WORK TASK ▸ Copy exactly the lines of the data below that run from the line holding "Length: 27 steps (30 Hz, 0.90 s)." through the line holding "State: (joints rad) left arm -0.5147", both ends included.

===== LISTED RECORDS

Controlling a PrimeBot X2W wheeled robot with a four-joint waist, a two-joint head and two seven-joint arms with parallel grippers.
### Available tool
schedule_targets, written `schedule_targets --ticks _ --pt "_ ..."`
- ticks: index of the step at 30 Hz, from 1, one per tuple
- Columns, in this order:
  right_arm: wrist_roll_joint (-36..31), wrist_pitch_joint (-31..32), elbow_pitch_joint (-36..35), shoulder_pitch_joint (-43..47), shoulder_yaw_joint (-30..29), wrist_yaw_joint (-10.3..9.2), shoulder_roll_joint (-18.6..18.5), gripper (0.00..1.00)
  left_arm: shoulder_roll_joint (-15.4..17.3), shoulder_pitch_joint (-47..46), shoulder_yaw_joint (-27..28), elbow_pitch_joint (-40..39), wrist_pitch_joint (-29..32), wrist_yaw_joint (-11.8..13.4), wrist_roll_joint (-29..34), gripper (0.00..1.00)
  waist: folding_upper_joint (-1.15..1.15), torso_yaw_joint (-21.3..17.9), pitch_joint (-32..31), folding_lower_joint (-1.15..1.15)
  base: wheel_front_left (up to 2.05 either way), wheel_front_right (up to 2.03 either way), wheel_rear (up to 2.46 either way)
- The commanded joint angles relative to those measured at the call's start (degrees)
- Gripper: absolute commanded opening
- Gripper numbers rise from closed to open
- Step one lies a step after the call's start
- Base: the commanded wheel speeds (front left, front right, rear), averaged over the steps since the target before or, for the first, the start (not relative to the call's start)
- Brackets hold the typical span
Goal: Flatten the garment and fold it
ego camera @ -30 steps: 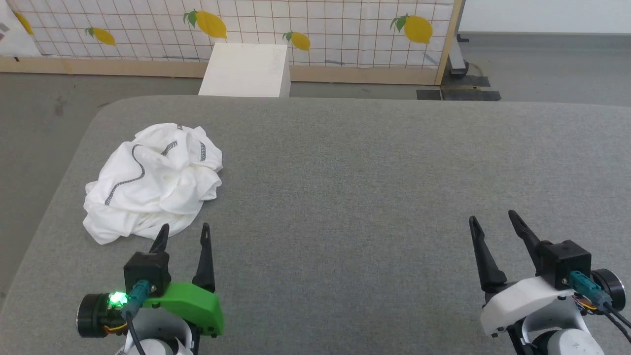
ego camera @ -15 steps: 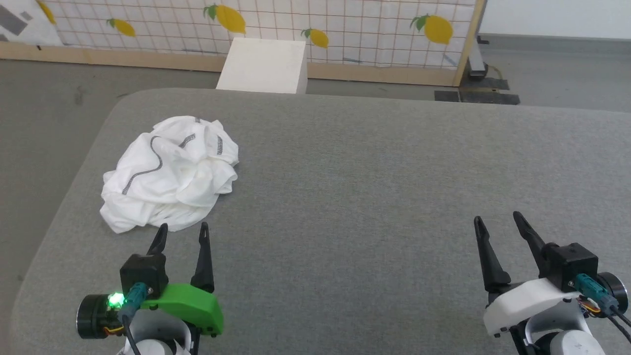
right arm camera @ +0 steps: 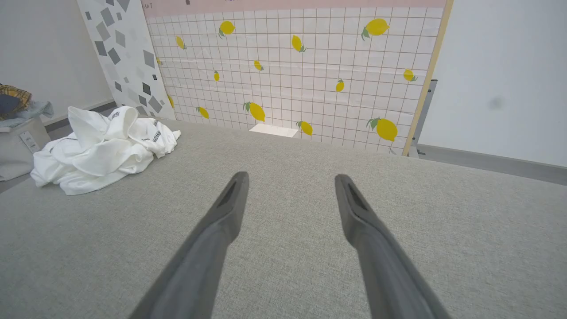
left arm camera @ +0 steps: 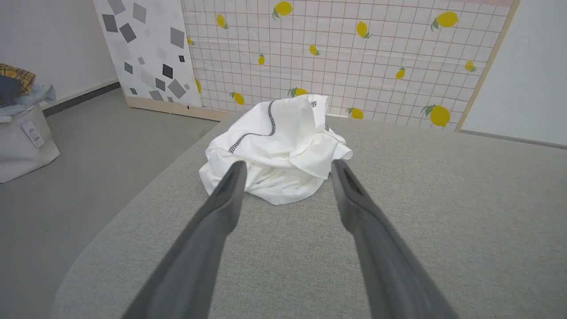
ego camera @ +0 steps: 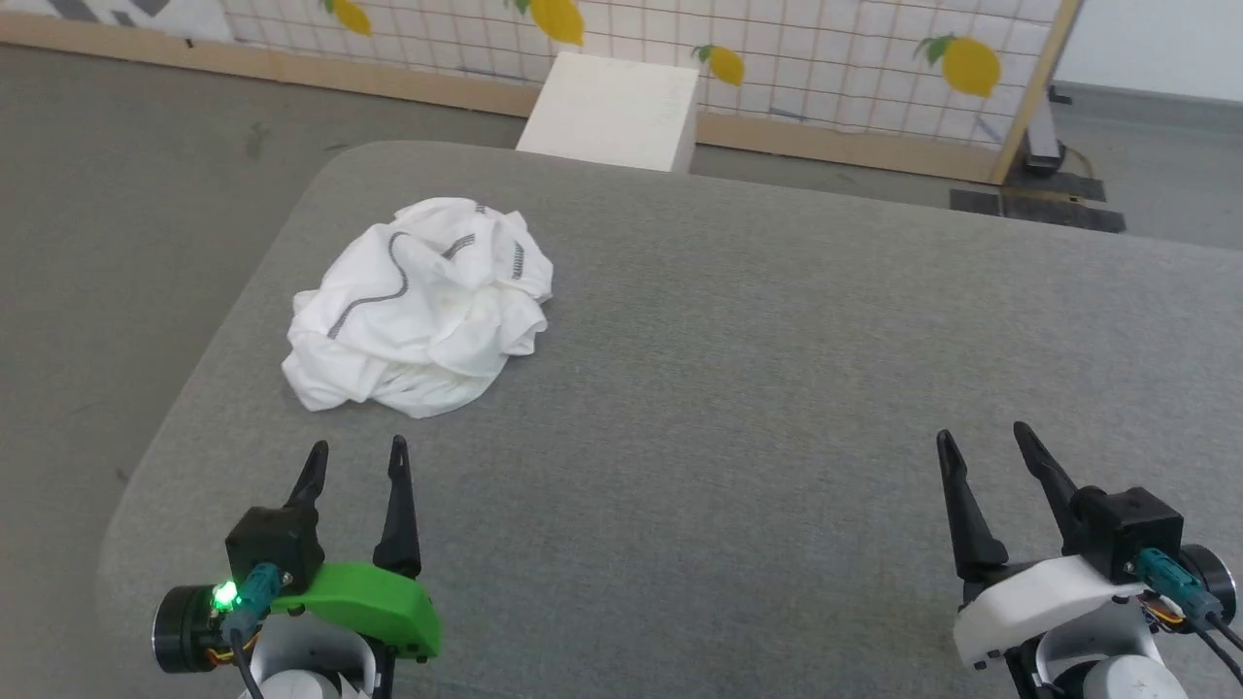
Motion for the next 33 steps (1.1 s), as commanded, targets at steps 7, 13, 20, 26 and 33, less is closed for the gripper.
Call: schedule_targets --ticks 7,13,20,26,33 --pt "0.8 -1.4 1.3 0.9 -0.3 -0.04 0.0 1.00 -0.1 0.7 -0.2 0.5 -1.4 0.5 -1.5 1.00 0.00 4.9 0.2 0.00 0.00 0.00 0.00" --pt "1.1 -2.2 2.0 0.9 -0.4 -0.04 0.0 1.00 -0.1 1.1 -0.2 0.7 -2.1 0.7 -2.3 1.00 0.00 7.0 0.3 0.00 0.00 0.00 0.00" --pt "1.4 -3.0 2.7 1.2 -0.5 -0.05 0.0 1.00 -0.1 1.5 -0.1 1.0 -2.9 0.9 -3.1 1.00 0.00 9.0 0.3 0.00 0.00 0.00 0.00" --pt "1.6 -3.7 3.3 1.4 -0.7 -0.05 0.0 1.00 -0.2 1.9 -0.2 1.2 -3.6 1.1 -3.7 1.00 0.00 10.7 0.3 0.00 0.00 0.00 0.00" --pt "1.9 -4.5 3.9 1.6 -0.8 -0.06 0.0 1.00 -0.2 2.1 -0.3 1.4 -4.5 1.3 -4.4 1.00 0.00 12.6 0.5 0.00 0.00 0.00 0.00"
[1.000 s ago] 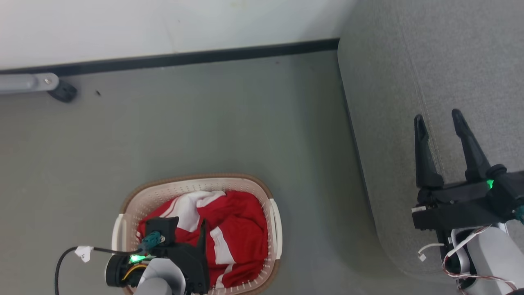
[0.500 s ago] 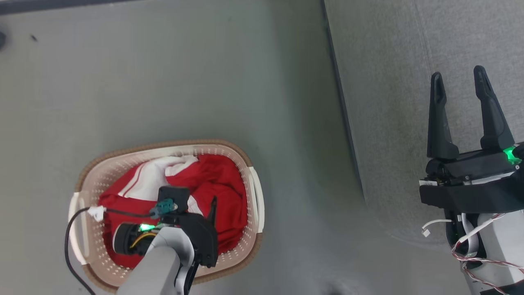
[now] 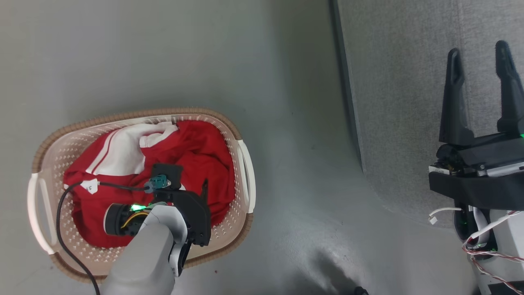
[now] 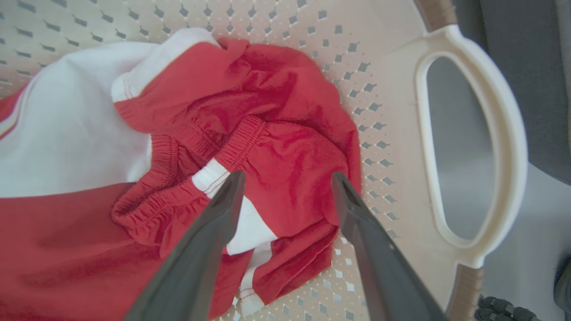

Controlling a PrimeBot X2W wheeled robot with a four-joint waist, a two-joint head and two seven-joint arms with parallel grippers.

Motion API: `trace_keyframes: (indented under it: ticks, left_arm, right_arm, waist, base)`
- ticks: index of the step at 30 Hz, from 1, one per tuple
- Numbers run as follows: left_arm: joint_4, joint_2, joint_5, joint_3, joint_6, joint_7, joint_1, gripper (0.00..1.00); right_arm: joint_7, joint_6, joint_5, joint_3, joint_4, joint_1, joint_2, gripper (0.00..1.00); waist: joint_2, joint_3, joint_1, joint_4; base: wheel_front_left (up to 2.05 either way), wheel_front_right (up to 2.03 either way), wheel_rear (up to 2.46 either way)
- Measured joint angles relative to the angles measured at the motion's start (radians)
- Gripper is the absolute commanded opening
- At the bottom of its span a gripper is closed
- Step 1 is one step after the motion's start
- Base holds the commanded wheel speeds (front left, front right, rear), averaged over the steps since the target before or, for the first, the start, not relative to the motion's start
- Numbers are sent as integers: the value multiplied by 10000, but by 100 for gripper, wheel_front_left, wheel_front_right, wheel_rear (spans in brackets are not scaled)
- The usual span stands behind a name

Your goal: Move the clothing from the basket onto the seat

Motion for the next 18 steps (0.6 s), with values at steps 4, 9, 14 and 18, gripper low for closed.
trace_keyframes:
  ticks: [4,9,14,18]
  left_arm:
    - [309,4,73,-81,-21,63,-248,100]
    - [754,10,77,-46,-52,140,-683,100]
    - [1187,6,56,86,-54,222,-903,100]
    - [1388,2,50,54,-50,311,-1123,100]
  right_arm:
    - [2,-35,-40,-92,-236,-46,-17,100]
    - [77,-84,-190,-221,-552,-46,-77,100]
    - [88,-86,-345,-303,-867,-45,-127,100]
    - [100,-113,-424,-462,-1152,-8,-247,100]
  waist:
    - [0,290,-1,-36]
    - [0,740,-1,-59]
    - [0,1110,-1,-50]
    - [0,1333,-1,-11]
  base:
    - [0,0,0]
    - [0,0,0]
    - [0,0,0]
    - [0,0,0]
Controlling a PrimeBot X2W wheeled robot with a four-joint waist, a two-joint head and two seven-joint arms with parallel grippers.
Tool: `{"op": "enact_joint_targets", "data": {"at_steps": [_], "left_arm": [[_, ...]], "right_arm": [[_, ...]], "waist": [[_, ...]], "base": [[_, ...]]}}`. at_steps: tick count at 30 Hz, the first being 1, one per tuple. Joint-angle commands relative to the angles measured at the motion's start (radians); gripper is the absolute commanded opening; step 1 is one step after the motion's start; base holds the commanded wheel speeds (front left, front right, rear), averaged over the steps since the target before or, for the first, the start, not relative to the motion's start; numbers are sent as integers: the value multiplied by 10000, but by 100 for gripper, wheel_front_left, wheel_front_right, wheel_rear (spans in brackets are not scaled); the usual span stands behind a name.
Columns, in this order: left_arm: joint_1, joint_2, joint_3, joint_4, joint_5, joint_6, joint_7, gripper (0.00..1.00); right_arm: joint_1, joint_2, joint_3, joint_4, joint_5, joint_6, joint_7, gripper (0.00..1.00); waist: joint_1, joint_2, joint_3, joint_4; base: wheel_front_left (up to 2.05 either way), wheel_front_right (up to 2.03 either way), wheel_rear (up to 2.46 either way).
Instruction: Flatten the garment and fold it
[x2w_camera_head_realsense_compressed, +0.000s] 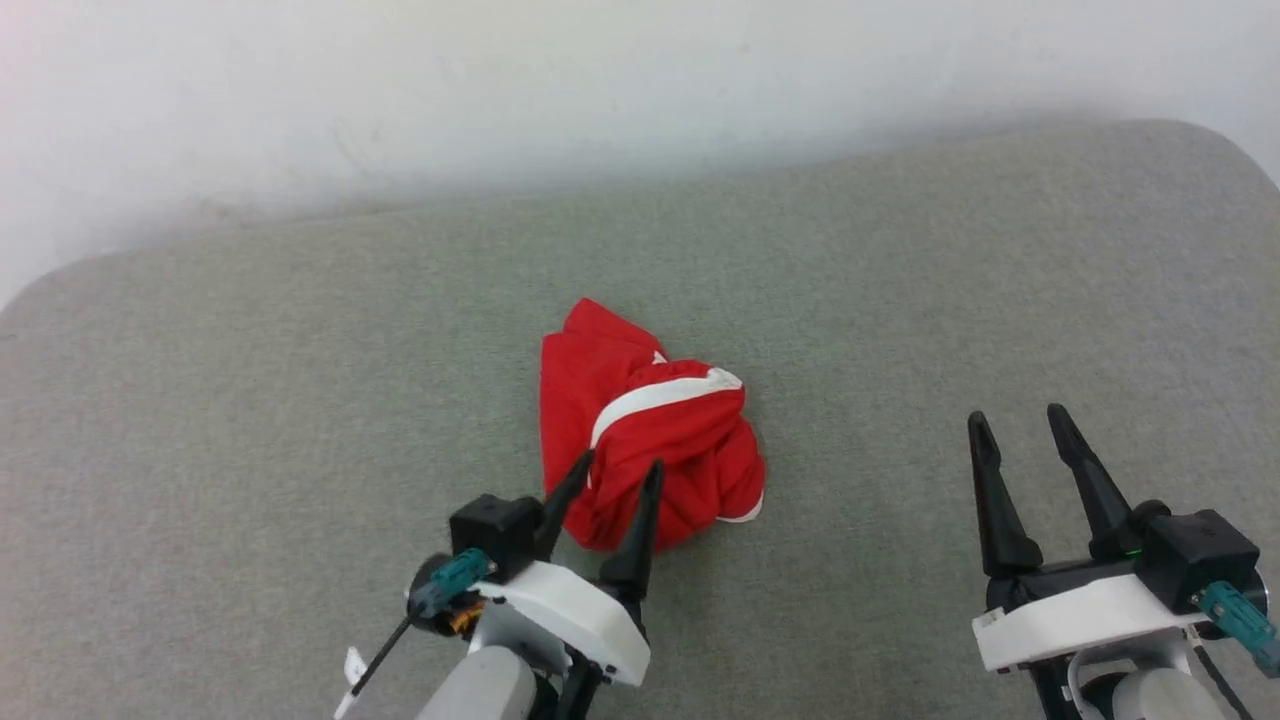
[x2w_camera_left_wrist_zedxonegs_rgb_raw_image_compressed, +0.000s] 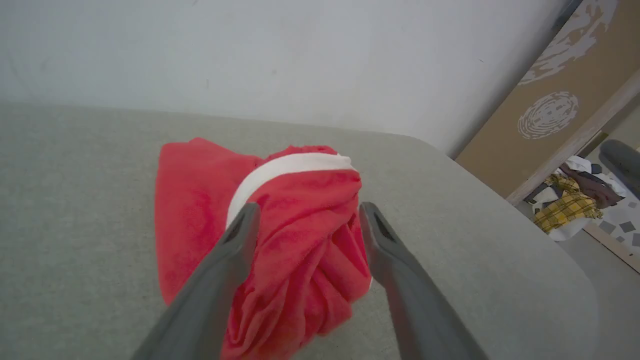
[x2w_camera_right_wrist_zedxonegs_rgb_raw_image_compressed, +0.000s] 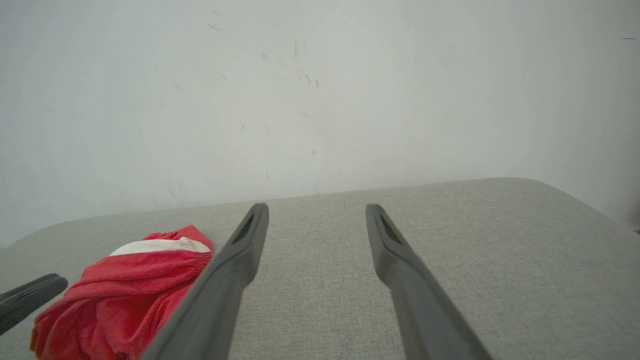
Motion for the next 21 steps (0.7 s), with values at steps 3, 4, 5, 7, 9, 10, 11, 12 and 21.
{"op": "enact_joint_targets", "data": {"at_steps": [3, 4, 5, 7, 9, 10, 11, 12, 21], "left_arm": [[449, 81, 631, -1459, 597, 315, -77, 100], [586, 100, 858, -1861, 740, 374, -78, 100], [731, 111, 1110, -2212, 854, 445, -79, 100], [966, 161, 1651, -2802, 1103, 621, -80, 100], [1223, 244, 2153, -3145, 1296, 777, -81, 100], [1341, 293, 2430, -3288, 1356, 849, -81, 100], [1491, 362, 2695, -3368, 1401, 919, -81, 100], [1639, 462, 2938, -3412, 1445, 972, -82, 100], [2812, 1252, 3995, -3267, 1408, 1088, -53, 100]], "right_arm": [[176, 15, -20, -53, -76, -7, 55, 100], [203, 15, -33, -63, -83, -7, 70, 100], [235, 15, -41, -78, -107, -7, 88, 100], [309, 15, -57, -109, -123, -7, 136, 100], [383, 15, -37, -136, -130, -7, 197, 100], [416, 15, 14, -133, -131, -7, 259, 100], [449, 15, 37, -137, -129, -7, 303, 100], [479, 15, 48, -144, -142, -7, 334, 100], [730, 15, 98, -79, -71, -7, 803, 100]], "waist": [[0, 0, -176, 299], [0, 0, -212, 363], [0, 0, -247, 432], [0, 0, -321, 589], [0, 0, -407, 708], [0, 0, -468, 748], [0, 0, -527, 773], [0, 0, -582, 799], [0, 0, -929, 934]], "base": [[0, 0, 0], [0, 0, 0], [0, 0, 0], [0, 0, 0], [0, 0, 0], [0, 0, 0], [0, 0, 0], [0, 0, 0], [0, 0, 0]]}}
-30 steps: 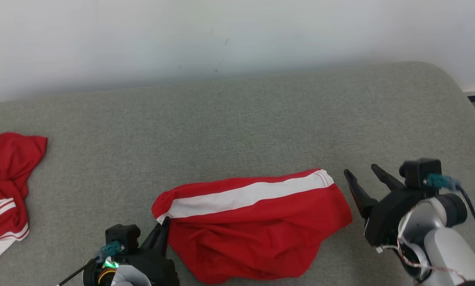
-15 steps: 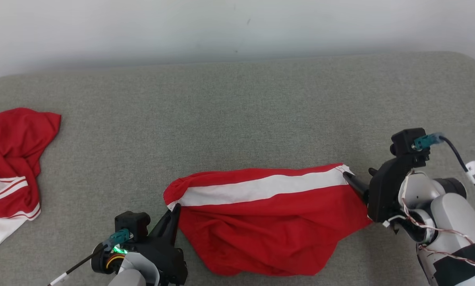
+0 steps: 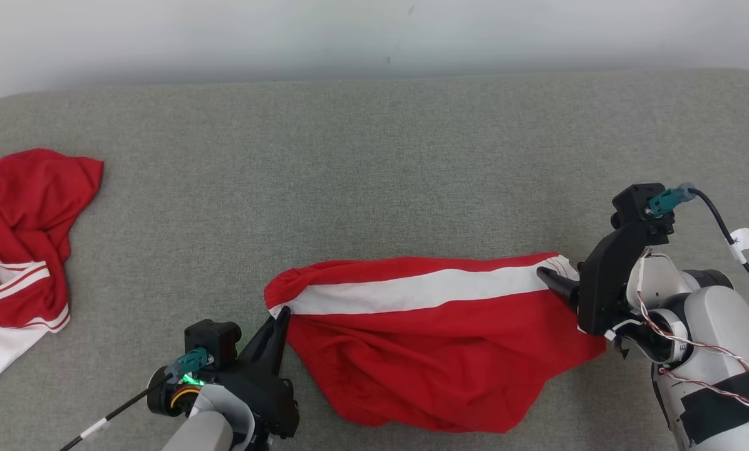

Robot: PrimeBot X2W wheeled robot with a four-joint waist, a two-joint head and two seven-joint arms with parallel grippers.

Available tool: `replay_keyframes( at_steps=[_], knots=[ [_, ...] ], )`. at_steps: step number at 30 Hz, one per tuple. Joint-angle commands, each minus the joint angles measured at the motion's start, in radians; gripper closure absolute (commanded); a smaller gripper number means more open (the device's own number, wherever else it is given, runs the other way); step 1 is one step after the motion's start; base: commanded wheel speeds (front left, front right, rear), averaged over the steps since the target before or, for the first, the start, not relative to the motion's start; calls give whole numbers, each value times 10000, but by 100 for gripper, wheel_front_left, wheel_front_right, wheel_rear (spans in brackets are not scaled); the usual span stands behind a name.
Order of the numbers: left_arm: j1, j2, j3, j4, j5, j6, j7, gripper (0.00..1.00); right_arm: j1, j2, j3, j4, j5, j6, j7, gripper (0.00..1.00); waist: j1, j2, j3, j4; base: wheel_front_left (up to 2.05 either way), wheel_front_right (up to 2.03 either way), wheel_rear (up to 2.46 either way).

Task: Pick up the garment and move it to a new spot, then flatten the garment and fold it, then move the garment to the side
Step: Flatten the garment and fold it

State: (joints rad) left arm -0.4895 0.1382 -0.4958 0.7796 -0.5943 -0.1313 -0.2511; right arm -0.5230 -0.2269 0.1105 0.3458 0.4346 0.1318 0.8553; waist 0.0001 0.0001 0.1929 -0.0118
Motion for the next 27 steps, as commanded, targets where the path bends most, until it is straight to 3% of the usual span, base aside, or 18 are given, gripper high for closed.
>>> replay_keyframes(
  at_steps=[1,15,17,18,19,20,21,27],
  knots=[
    [-80,46,-29,-25,-28,13,-63,100,-52,63,7,-58,-50,-21,87,0,-1,-1,41,43,0,0,0],
    [-224,39,-167,-19,-216,14,-63,100,-10,387,-178,8,-237,-21,402,2,-1,-1,230,208,0,0,0],
    [-245,37,-192,-22,-221,14,-65,100,-49,417,-173,39,-236,-21,392,16,-1,-1,273,206,0,0,0],
    [-261,36,-202,-24,-228,14,-67,100,-74,425,-171,47,-235,-21,390,45,-1,-1,297,205,0,0,0],
    [-272,35,-212,-29,-234,14,-68,100,-104,429,-165,50,-231,-21,377,60,-1,-1,318,203,0,0,0],
    [-279,34,-224,-34,-243,14,-70,100,-131,432,-154,45,-217,-21,351,88,-1,-1,338,202,0,0,0],
    [-291,33,-232,-39,-252,14,-70,100,-150,431,-134,14,-184,-21,315,100,-1,-1,358,200,0,0,0],
    [-368,-47,53,-404,-770,14,-118,100,-282,348,-83,-284,65,-21,-229,100,-1,-1,368,153,0,0,0]
  ],
)
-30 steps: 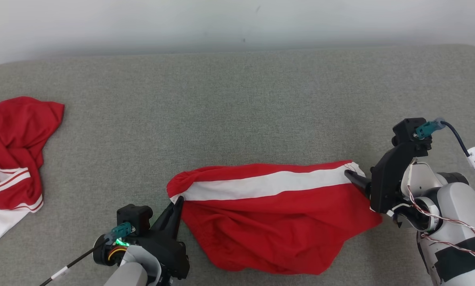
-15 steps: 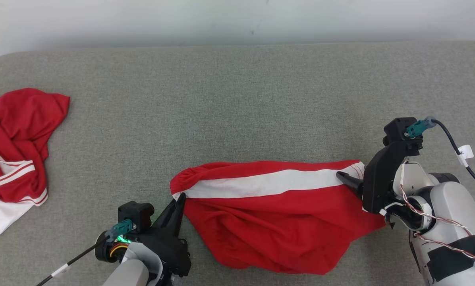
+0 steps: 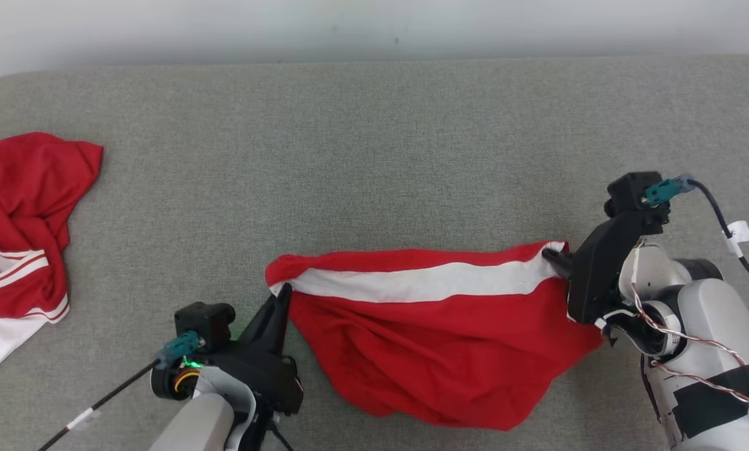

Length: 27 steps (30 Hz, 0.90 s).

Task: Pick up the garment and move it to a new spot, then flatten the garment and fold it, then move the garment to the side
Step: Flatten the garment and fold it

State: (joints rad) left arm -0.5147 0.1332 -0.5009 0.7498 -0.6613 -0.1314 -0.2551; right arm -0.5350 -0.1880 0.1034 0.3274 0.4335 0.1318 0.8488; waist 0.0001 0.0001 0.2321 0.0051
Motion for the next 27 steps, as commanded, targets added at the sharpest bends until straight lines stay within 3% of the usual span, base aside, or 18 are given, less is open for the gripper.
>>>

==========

EXERCISE RESPONSE ▸
Length: 27 steps (30 Hz, 0.90 s).

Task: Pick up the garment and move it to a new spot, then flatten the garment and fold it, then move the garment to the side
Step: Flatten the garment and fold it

State: (joints rad) left arm -0.5147 0.1332 -0.5009 0.7498 -0.6613 -0.1314 -0.2551; right arm -0.5350 -0.1880 0.1034 0.3274 0.4335 0.1318 0.8488; waist 0.0001 0.0001 0.2321 0.0051

The requested output has been given in full.